My company is a big tour operator so our website contains a lot of pages describing all our destinations, hotels etc. We have noticed that our visitors have some trouble to navigate to all this pages since it requires a lot of clicks to reach a specific page. In order to make this easier we have looked at this popular mega drop-down thing that we all love. But what about Google? Will Google love or hate us for doing this?
An example showing what I mean by mega drop-down: http://www.phonehouse.se/
-
So, is a flat structure bad for SEO? I mean, it's the pages in the "bottom" of the site structure that are the most important ones...
Sometimes it is and sometimes it isn't. It depends upon a lot of factors, mostly the size of your site, your goals and the relative amounts of competition that your pages are up against.
Anybody who gives you an answer here is guessing. This is one of the most important strategy decisions that a webmaster can make and a good decision would require an evaluation of your site, keyword competitiveness research, plus information about your business.

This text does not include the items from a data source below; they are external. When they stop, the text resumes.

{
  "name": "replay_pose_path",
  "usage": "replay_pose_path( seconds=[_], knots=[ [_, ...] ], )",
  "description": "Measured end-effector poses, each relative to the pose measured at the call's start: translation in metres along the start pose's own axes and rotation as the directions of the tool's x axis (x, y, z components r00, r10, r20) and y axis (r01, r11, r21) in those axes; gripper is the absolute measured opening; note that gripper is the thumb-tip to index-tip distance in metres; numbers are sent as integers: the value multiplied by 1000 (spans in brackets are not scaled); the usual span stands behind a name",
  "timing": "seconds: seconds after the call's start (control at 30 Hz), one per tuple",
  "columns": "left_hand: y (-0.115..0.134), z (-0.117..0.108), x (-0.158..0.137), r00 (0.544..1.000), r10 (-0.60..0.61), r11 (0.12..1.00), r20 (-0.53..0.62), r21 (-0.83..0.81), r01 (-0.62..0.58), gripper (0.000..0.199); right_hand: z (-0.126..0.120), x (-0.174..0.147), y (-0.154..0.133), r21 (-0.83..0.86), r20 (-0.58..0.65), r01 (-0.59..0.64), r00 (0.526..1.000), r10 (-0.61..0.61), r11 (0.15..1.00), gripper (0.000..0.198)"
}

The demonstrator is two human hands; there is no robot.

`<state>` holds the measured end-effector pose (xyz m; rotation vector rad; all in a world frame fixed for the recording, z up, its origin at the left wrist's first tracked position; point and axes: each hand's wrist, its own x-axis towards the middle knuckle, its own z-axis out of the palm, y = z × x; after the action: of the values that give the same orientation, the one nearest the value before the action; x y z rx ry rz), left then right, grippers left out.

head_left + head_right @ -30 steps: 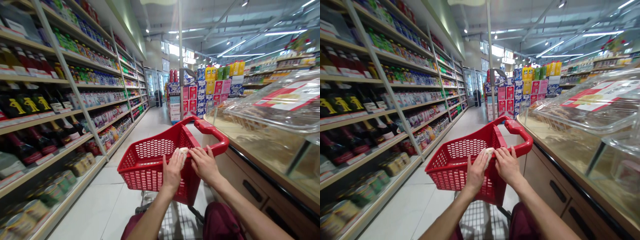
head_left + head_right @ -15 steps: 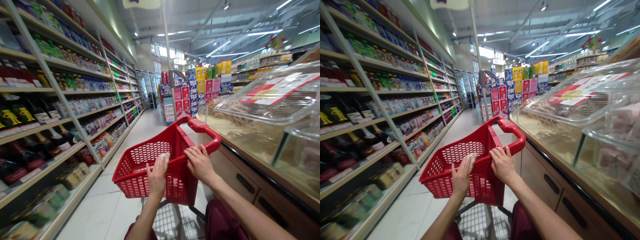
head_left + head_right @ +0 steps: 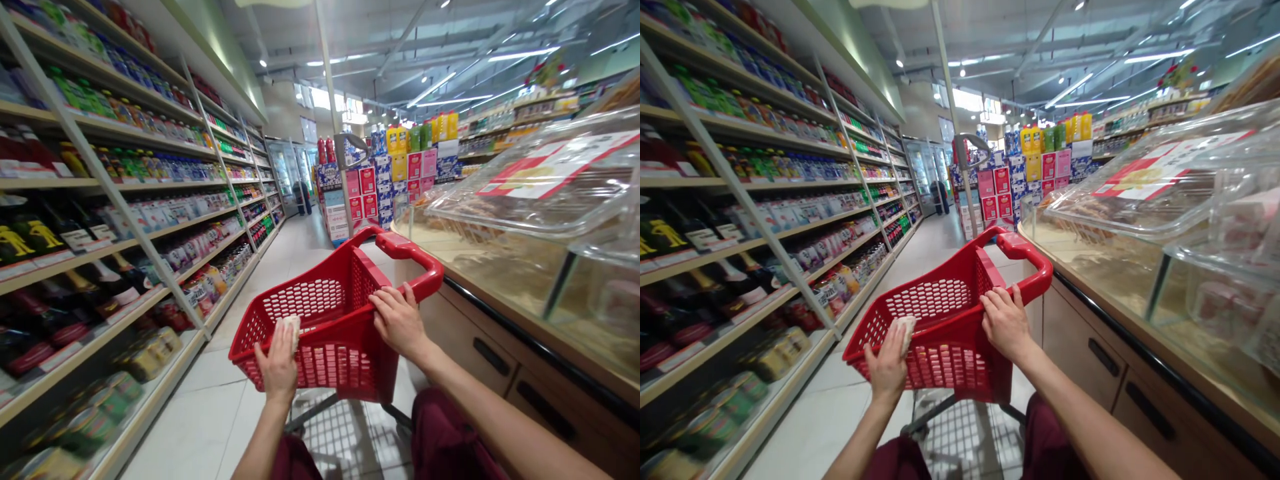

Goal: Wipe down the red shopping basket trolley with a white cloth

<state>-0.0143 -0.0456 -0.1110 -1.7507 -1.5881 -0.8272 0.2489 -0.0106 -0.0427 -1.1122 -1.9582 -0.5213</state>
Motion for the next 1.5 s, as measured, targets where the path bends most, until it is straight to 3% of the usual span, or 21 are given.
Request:
replay_pose_path(
  seconds=[0.1, 0.17, 0.23, 0.3, 0.33, 0.4, 0.5, 0.53, 0.6, 0.7, 0.73, 0.83, 0.9, 0.97, 1.07, 1.13, 1.2, 1.27, 1.4, 1.47, 1.5],
  knots=[
    [8, -1, -4, 989, 144, 989, 17, -38, -143, 57, 0, 0, -1, -5, 14, -6, 1000, 6, 1000, 28],
    [0, -3, -9, 988, 153, 988, 24, -16, -153, 56, -1, 0, 0, -5, 36, 2, 999, -1, 1000, 29],
    [-22, -5, -16, 998, 57, 997, 11, 53, -57, 56, -1, 0, 1, -5, 53, 9, 999, -9, 1000, 30],
    [-44, -8, -22, 989, -136, 979, -59, 142, 143, 55, -1, 0, 1, -5, 47, 8, 999, -8, 1000, 29],
    [-50, -8, -23, 982, -179, 970, -61, 158, 187, 55, -1, -1, 1, -4, 36, 1, 999, -1, 1000, 29],
    [-50, -8, -23, 991, -132, 982, -2, 136, 131, 55, -1, -1, 0, -1, 9, -16, 1000, 16, 1000, 28],
    [-42, -6, -20, 992, 68, 997, 105, 37, -72, 57, -1, -1, 1, -3, 10, -5, 1000, 5, 1000, 28],
    [-43, -6, -20, 992, 72, 997, 108, 30, -76, 57, -2, -1, 2, -4, 20, 5, 1000, -5, 1000, 29],
    [-50, -6, -22, 997, -54, 996, 63, 78, 49, 57, -2, -1, 2, -6, 36, 19, 999, -19, 1000, 30],
    [-53, -7, -23, 968, -250, 958, -20, 143, 250, 55, -2, -1, 2, -6, 29, 6, 1000, -6, 1000, 29],
    [-47, -6, -22, 973, -230, 964, -17, 133, 231, 56, -2, -1, 1, -7, 23, -2, 1000, 2, 1000, 29],
    [-25, -5, -17, 997, 37, 999, 69, 27, -39, 59, -3, 0, 1, -12, 30, -9, 1000, 9, 1000, 29],
    [-22, -5, -15, 993, 82, 997, 83, 5, -82, 57, -5, 0, 3, -12, 52, 11, 999, -10, 1000, 30],
    [-34, -6, -19, 997, -47, 997, 54, 56, 44, 54, -6, 0, 3, -6, 64, 28, 998, -27, 1000, 30],
    [-52, -9, -26, 961, -277, 952, 11, 138, 273, 49, -5, 0, 2, -5, 39, 9, 999, -8, 1000, 29],
    [-47, -9, -26, 976, -216, 970, 27, 119, 211, 48, -5, 0, 1, -8, 17, -11, 1000, 11, 1000, 27],
    [-32, -8, -24, 997, -27, 998, 66, 53, 23, 49, -5, 0, 1, -7, 7, -7, 1000, 7, 1000, 27],
    [-21, -7, -20, 994, 85, 996, 75, 11, -86, 50, -6, -1, 1, -5, 4, 12, 1000, -12, 1000, 28],
    [-17, -6, -15, 994, -96, 991, -50, 90, 100, 51, -5, -1, 3, -6, 5, 25, 1000, -25, 1000, 28],
    [-7, -6, -11, 996, -71, 995, -48, 70, 74, 52, -3, -1, 2, 1, -7, 7, 1000, -7, 1000, 28],
    [1, -5, -9, 1000, 11, 1000, -21, 29, -11, 53, -3, -1, 2, 7, -14, -2, 1000, 2, 1000, 27]
  ],
)
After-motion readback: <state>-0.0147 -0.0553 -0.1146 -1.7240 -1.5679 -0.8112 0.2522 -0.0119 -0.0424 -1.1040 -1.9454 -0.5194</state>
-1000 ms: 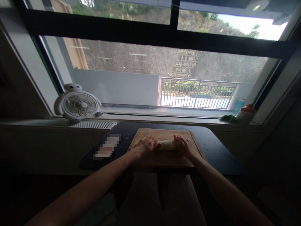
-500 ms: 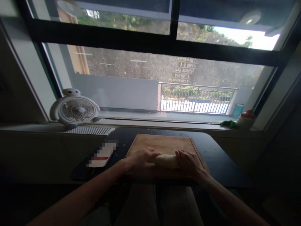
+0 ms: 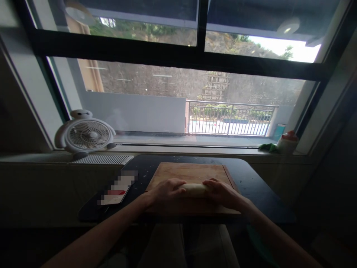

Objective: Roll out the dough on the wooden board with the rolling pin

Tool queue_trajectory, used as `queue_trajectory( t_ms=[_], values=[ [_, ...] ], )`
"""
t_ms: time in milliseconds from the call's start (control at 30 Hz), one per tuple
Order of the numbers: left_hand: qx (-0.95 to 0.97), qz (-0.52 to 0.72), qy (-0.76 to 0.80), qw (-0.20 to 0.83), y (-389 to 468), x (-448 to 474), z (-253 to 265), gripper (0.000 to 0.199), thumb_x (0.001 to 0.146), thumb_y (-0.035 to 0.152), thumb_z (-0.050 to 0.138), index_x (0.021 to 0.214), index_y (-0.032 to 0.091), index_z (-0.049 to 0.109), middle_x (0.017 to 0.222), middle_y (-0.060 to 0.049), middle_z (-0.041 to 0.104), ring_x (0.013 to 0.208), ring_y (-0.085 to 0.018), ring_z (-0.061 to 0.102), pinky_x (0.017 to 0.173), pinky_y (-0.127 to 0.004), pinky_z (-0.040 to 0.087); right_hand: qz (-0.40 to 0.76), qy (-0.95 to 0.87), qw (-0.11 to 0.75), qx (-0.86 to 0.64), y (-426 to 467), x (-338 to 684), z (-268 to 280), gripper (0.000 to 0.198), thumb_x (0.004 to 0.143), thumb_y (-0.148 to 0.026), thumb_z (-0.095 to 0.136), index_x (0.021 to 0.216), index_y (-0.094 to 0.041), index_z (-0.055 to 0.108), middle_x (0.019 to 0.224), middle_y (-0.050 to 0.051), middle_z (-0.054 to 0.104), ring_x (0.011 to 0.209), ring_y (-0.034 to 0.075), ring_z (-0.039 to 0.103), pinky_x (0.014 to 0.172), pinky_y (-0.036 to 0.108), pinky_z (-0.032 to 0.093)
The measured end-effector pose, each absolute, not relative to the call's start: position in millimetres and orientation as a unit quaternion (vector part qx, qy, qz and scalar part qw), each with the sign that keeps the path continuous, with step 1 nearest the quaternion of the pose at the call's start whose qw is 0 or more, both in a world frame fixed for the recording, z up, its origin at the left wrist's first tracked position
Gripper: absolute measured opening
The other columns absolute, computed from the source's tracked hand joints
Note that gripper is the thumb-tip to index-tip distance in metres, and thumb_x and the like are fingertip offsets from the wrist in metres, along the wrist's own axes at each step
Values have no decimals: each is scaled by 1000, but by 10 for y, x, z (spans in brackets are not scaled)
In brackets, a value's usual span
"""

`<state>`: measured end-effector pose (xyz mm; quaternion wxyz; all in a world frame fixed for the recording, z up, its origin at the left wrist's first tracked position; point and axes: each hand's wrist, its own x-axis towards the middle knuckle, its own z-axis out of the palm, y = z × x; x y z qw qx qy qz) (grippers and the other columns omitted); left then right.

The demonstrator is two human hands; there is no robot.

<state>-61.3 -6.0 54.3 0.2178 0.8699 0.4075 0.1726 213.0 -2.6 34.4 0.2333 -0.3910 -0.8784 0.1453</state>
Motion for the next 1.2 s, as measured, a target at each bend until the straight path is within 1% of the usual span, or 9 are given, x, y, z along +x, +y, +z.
queue_trajectory(
  t_ms=[100,200,333,467,600,667,833,1033,1200],
  values=[
    [839,200,437,254,64,-590,480,45,85,50,38,110,19,59,100,-4,64,89,-19,58,76,-25,43,194,-859,244,-406,186,2093,314,32,85,-40,44,101,-21,64,89,2,64,76,14,56,67,24,41],
    [831,192,441,278,123,-577,458,50,76,54,51,113,21,57,100,-3,64,88,-19,58,73,-23,42,223,-826,247,-455,365,2055,248,40,85,-46,39,80,-15,65,68,1,61,59,11,51,52,21,36],
    [841,121,417,323,194,-577,494,44,69,53,60,98,20,62,85,1,63,77,-16,58,62,-20,41,242,-800,273,-477,473,2009,243,45,84,-51,39,73,-14,62,62,0,56,52,9,45,44,20,31],
    [859,149,422,249,417,-535,571,35,70,47,59,88,18,64,83,0,62,75,-16,57,62,-21,40,222,-761,301,-530,512,1949,425,43,84,-51,40,77,-16,64,63,0,58,52,10,48,45,20,33],
    [861,182,424,212,674,-483,614,37,72,40,57,104,23,61,101,0,62,91,-18,57,76,-22,42,193,-714,294,-606,634,1911,539,42,85,-50,38,87,-19,66,63,1,60,51,13,51,46,23,36],
    [848,162,453,221,740,-470,611,37,77,41,50,110,26,59,100,2,64,89,-16,59,75,-21,43,164,-705,305,-619,715,1910,527,36,84,-46,42,90,-18,65,73,4,63,63,16,56,54,25,40],
    [800,154,577,60,807,-441,600,31,80,38,43,93,24,67,94,-2,67,82,-18,60,69,-24,43,31,-710,354,-608,737,1844,450,29,83,-32,46,107,-20,58,112,8,56,102,20,50,82,28,37],
    [775,154,611,49,943,-384,562,25,78,36,48,83,23,69,81,-3,68,70,-16,61,61,-23,43,26,-806,229,-545,289,1661,371,34,90,-41,36,82,-20,62,89,5,61,82,16,53,73,27,36],
    [763,217,608,-7,808,-420,508,29,84,34,43,99,20,63,103,-7,61,88,-18,58,76,-27,45,40,-802,272,-530,41,1769,363,39,93,-37,27,81,-20,60,85,2,61,76,13,53,70,24,34]
  ],
)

On top of that the ideal structure of your site can change over time as it becomes more powerful or as your competitors become more powerful. New sites often do best with a narrow structure and then can go flatter and flatter as they gain power.
It would be best to hire someone who really knows link structure and competitive analysis if you want a good evaluation of this.
-
Hi Richard,
The link to the phone website was just to show an example of what I mean by a "mega drop down". I can give you the link to our website of course but there is no mega drop down yet so there is nothing to see
-
Thank's EGOL!
Yes, I suppose the site will be very flat, but I think that's exactly what our product looks. We sell holiday packages to a lot of different countries/destinations and they are almost equally valuable.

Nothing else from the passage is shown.